I live in tucson, az and I have found rattlers three different times this year sleeping with the tortoises in the burrows. I just call the fire dept and they are happy to remove and relocate them for me.


----------



## StudentoftheReptile (Nov 30, 2013)

Rattlesnakes, for the most part, go after warm-blooded prey. Tortoises are not on their menu. No fear.


----------



## mike taylor (Nov 30, 2013)

The only thing I would worry about if it is a hatchling. Snakes can and will eat hatchlings. But for the most part adult tortoise and snakes have a trade off . Tortoise you dig me a hole to hide in and I'll protect you from rats and other small rodents .


----------



## Tom (Nov 30, 2013)

I can't say what is physically possible, but in all my years in the SW USA, I have never heard of one single case of any snake harming any tortoise. Mind you that my wife and I both deal with a lot of vets on a regular basis due to our jobs, and all of them know about my tortoise obsession. If a snake harming a tortoise were a real possibility, I think that I would have heard of at least one or two cases of this.


----------



## mike taylor (Nov 30, 2013)

*Re: RE: Snakes and Tortoises*



Tom said:


> I can't say what is physically possible, but in all my years in the SW USA, I have never heard of one single case of any snake harming any tortoise. Mind you that my wife and I both deal with a lot of vets on a regular basis due to our jobs, and all of them know about my tortoise obsession. If a snake harming a tortoise were a real possibility, I think that I would have heard of at least one or two cases of this.



I have found water mocassins with small water turtles inside them . Have also found copper heads with box turtles inside them . Not everyone loves snakes as much as me . So my family loves to kill them . I have family that lives on lake Houston. They are some snake killing fools . You would be very surprised what you find in them . I have seen water snakes with cat fish fins hanging out the sides of them . Snake alive and well . A hatchling gopher tortoise I will say is on the menu . As far as an adult tortoise i don't think so . It would not surprise me if they were immune to the venom. Plus snakes will only bite when threatened or on the hunt for food .


----------



## Tom (Nov 30, 2013)

Those are different kinds of snakes in a different part of the country with very different eating habits.

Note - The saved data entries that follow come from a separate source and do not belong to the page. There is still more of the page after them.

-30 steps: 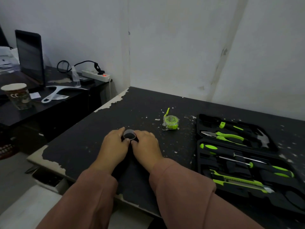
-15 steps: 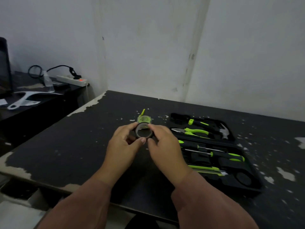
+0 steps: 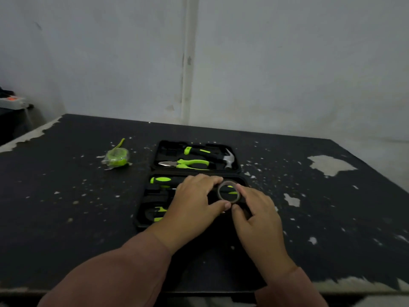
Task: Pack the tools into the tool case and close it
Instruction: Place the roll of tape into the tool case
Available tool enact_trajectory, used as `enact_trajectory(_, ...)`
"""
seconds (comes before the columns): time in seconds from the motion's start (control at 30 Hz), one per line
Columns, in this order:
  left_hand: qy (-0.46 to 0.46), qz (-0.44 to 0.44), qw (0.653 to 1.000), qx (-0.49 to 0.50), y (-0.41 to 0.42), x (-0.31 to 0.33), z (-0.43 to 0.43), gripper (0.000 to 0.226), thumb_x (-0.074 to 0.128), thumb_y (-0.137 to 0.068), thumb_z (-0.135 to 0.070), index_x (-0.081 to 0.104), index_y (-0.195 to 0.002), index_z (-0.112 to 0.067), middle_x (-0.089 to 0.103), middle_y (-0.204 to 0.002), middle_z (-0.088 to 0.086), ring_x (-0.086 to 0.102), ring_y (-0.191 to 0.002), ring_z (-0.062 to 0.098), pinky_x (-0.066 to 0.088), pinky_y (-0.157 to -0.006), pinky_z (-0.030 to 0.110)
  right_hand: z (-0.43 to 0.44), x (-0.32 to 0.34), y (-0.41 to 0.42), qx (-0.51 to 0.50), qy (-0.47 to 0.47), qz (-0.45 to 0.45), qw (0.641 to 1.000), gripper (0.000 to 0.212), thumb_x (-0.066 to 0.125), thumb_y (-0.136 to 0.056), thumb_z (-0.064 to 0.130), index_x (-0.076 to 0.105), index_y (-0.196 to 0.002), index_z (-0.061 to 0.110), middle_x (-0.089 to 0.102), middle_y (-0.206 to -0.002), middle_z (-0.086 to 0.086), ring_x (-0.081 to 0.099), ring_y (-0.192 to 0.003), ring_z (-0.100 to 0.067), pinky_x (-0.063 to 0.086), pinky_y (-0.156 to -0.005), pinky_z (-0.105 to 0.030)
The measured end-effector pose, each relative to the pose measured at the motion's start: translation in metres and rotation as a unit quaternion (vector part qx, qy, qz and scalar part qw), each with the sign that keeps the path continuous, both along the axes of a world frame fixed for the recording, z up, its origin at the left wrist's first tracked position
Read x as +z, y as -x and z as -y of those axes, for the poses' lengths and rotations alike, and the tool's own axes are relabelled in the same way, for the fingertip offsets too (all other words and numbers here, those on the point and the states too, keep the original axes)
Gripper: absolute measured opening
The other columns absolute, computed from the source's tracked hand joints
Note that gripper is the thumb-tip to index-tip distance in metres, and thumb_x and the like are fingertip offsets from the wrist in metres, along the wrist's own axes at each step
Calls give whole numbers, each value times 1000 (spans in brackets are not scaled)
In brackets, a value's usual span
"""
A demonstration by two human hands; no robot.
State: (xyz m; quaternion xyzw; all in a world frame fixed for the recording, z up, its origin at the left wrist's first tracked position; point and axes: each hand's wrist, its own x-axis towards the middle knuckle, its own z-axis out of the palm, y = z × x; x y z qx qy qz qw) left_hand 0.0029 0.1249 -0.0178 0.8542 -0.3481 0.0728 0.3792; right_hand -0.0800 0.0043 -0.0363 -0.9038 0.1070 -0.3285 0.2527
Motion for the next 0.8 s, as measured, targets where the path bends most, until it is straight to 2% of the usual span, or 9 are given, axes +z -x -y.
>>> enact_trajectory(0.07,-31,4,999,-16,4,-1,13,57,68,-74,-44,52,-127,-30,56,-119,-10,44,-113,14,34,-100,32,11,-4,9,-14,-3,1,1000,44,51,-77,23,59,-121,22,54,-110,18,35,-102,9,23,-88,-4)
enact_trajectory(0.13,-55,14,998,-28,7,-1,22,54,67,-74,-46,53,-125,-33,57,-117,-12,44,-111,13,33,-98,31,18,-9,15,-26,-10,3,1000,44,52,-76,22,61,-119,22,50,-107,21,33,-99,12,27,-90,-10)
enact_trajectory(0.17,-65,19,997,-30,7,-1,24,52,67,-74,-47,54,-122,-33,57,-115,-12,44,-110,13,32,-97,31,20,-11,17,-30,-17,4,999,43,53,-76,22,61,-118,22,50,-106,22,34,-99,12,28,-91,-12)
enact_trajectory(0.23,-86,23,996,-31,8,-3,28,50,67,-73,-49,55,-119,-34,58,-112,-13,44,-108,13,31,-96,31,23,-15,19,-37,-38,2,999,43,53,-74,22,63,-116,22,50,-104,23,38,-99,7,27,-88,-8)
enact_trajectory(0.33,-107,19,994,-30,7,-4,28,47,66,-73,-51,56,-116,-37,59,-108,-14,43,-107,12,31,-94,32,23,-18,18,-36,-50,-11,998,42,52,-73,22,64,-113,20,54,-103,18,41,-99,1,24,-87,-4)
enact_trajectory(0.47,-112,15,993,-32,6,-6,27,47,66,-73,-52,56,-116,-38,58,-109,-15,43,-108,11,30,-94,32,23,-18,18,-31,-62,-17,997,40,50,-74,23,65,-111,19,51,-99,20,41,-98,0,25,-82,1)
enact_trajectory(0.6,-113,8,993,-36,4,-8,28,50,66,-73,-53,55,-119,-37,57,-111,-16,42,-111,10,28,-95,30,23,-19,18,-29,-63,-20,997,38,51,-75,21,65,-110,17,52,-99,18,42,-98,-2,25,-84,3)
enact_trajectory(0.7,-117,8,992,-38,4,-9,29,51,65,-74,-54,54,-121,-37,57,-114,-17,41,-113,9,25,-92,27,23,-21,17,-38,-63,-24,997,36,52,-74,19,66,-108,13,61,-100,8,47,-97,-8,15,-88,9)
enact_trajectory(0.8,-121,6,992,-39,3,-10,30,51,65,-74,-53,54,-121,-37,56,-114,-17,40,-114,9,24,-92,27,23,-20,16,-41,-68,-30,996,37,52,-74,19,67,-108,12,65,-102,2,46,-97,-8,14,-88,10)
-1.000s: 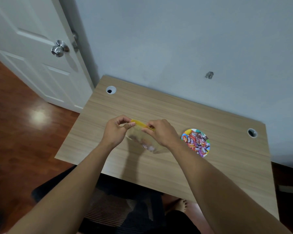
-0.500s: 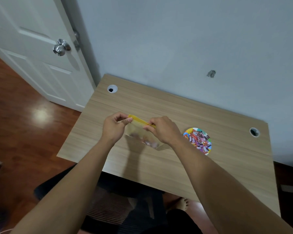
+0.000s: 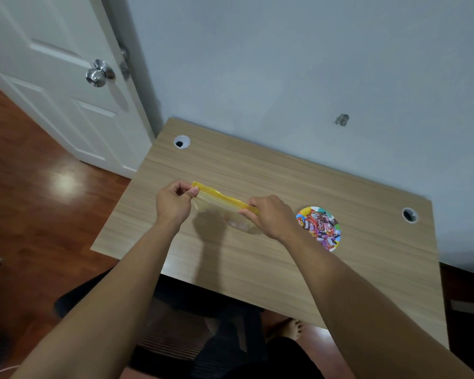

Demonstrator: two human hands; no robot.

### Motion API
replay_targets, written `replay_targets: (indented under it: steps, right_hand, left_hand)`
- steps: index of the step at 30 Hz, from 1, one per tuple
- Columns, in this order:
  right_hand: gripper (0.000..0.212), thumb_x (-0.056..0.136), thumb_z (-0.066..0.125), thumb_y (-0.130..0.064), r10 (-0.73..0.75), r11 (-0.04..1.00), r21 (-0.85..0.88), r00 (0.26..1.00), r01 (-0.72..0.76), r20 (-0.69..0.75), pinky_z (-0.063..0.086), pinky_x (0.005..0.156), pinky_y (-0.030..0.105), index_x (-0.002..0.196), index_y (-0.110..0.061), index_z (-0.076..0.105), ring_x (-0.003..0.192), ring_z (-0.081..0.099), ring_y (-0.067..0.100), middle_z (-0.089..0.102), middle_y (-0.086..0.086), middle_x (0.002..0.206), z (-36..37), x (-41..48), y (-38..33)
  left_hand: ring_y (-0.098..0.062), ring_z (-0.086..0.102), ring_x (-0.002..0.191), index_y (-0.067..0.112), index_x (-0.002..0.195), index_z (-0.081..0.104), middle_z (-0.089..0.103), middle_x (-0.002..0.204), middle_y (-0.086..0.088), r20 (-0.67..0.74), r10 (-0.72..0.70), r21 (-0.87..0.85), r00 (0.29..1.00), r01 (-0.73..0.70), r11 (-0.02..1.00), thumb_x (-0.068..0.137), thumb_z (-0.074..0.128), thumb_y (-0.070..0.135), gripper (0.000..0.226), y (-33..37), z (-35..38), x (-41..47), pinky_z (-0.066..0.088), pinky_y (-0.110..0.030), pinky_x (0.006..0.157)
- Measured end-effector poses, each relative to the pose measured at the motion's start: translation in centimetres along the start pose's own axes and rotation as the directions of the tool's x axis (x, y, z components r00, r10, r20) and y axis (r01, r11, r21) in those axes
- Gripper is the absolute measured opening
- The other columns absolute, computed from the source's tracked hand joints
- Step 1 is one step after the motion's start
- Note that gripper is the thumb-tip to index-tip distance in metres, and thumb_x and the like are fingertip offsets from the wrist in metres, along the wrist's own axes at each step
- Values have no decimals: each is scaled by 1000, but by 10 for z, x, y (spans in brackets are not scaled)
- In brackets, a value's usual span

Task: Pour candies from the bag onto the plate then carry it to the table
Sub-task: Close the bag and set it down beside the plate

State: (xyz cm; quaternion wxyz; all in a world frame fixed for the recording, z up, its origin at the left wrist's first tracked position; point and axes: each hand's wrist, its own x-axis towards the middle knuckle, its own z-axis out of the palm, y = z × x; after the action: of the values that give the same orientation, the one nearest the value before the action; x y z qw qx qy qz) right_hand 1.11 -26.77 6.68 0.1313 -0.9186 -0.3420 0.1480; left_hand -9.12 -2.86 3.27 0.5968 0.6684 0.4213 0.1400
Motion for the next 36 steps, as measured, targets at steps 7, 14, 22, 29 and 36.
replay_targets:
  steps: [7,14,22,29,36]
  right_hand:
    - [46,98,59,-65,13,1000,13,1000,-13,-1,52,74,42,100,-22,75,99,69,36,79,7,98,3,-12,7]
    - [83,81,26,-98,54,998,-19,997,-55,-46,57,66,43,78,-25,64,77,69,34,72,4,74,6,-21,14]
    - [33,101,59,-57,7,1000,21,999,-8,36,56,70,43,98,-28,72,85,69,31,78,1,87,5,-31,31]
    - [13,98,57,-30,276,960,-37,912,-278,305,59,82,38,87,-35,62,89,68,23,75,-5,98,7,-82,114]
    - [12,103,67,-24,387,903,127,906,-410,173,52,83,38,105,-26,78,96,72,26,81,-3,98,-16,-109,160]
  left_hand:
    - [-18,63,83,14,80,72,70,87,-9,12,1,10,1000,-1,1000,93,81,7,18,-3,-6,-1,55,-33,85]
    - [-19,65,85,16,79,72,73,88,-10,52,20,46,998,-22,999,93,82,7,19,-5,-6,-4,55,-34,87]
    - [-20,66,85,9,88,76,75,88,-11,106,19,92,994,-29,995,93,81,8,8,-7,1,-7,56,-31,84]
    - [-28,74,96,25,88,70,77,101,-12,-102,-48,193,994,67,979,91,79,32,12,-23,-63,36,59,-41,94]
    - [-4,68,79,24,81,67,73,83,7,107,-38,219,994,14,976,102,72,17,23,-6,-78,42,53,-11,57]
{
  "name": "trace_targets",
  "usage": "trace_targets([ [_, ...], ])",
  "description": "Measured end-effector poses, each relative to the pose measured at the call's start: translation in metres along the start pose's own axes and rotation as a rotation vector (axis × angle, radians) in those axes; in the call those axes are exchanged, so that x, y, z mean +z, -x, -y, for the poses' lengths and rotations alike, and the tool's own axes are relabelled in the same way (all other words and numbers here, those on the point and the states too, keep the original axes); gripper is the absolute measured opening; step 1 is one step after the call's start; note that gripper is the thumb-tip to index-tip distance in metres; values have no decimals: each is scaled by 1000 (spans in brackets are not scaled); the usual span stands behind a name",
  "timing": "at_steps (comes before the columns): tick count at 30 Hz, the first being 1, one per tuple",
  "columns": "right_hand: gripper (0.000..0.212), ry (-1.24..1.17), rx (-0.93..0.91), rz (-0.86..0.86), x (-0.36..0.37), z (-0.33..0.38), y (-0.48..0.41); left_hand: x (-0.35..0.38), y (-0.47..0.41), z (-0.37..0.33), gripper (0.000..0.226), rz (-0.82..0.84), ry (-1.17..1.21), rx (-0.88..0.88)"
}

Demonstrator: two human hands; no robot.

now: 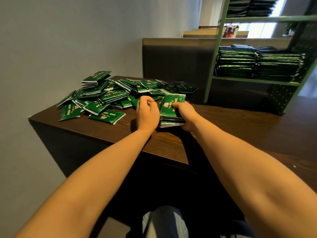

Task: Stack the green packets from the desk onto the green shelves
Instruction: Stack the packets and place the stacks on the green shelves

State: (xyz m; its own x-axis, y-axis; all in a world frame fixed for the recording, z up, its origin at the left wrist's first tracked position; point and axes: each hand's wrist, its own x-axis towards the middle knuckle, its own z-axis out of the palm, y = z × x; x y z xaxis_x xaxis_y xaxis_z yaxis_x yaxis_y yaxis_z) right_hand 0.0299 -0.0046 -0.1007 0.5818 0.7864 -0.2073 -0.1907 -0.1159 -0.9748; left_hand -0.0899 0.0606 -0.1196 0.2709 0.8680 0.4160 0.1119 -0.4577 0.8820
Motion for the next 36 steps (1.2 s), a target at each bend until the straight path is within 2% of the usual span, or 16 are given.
trace_targets([
  [2,14,85,-67,-48,-4,-3,-3,-6,-11,15,13,11,-242,-105],
  [5,18,97,-130,-74,-8,-9,-2,-13,-22,33,43,123,-619,-242],
  [7,22,101,-160,-70,-10,-12,-3,-11,-26,38,52,235,-741,-308],
  [10,23,106,-199,-62,-12,-12,-3,-7,-27,40,49,307,-817,-315],
  [14,19,79,-205,-68,-15,-14,-4,-7,-28,42,40,177,-690,-265],
  [16,6,20,-182,-84,-18,-15,-6,-9,-27,42,32,69,-566,-266],
  [19,26,-36,-136,-82,-20,-17,-11,-12,-21,38,42,-125,-319,-200],
  [20,31,-37,-138,-84,-19,-18,-11,-14,-19,37,38,-156,-261,-173],
  [22,33,-28,-163,-85,-18,-20,-13,-17,-18,35,19,-156,-221,-163],
  [28,6,-82,-135,-73,-19,-24,-15,-20,-18,36,34,-105,-105,-146],
  [32,12,-140,-32,-48,-22,-20,-9,-25,-18,30,42,-87,-12,-188],
  [36,28,-188,19,-27,-12,-11,-4,-24,-17,18,48,-33,102,-271],
])
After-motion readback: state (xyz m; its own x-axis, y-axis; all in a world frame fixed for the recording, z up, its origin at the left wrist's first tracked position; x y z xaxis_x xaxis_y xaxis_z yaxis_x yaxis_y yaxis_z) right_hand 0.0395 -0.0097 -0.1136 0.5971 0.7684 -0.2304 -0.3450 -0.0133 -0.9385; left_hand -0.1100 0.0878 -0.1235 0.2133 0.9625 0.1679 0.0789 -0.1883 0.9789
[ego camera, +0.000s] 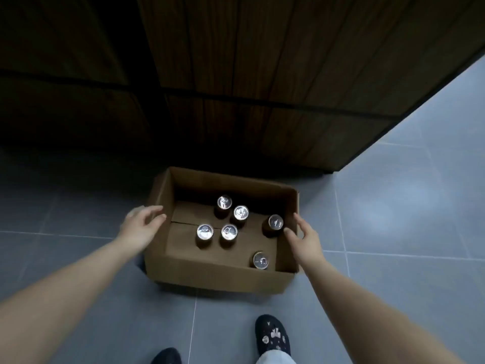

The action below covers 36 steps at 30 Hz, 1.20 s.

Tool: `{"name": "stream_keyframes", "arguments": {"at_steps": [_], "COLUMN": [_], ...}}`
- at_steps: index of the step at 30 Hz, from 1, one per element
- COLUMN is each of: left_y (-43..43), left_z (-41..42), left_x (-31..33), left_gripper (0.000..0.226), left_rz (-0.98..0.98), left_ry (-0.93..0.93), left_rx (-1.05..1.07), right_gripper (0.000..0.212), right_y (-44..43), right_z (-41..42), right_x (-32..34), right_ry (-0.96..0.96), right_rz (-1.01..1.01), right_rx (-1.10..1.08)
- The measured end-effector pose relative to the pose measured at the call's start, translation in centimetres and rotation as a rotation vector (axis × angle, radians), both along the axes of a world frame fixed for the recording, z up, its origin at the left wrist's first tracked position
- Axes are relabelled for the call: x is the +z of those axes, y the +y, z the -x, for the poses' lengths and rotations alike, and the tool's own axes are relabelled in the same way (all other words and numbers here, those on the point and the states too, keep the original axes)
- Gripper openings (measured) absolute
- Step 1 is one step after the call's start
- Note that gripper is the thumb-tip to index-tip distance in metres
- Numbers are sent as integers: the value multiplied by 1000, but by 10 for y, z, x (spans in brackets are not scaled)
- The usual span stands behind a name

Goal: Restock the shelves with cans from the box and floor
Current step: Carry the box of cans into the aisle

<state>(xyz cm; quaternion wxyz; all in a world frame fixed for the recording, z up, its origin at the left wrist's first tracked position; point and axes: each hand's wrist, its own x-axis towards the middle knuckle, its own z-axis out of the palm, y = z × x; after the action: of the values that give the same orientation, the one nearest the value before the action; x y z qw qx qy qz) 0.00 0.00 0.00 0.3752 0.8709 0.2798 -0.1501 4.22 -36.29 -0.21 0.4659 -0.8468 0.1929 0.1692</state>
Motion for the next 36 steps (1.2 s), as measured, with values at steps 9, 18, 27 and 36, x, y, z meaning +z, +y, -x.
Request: {"name": "stream_keyframes", "arguments": {"at_steps": [9, 18, 27, 36], "left_y": [35, 33, 31, 57], "left_z": [-6, -27, -35, 27], "left_x": [-135, -172, -139, -32], "left_gripper": [46, 66, 64, 65], "left_rz": [-82, -187, -310, -362], "left_ry": [90, -53, -61, -11], "left_rx": [-12, -84, -44, 54], "right_gripper": [49, 67, 75, 77], "right_y": [-5, -34, -31, 4], "right_z": [-4, -23, -30, -10], "right_x": [-140, -169, -144, -42], "right_ry": [-63, -36, -37, -21], "right_rz": [384, 394, 414, 370], "right_rx": [11, 132, 86, 181]}}
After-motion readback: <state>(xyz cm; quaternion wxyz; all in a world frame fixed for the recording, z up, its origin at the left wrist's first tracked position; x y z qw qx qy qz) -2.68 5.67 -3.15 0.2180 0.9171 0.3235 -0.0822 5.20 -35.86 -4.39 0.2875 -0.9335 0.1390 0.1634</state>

Not was I was talking about, and not what the OP is talking about. Of course some snakes eat baby chelonians. I have no doubt the eastern indigos would swallow a baby turtle, but rattlesnakes in the South West do not. At least not that I have ever heard of, and I've been living in prime rattlesnake country for 20 years.

I would be very surprised to find out that an African species of tortoise is immune to the venom of a North American pit viper.


----------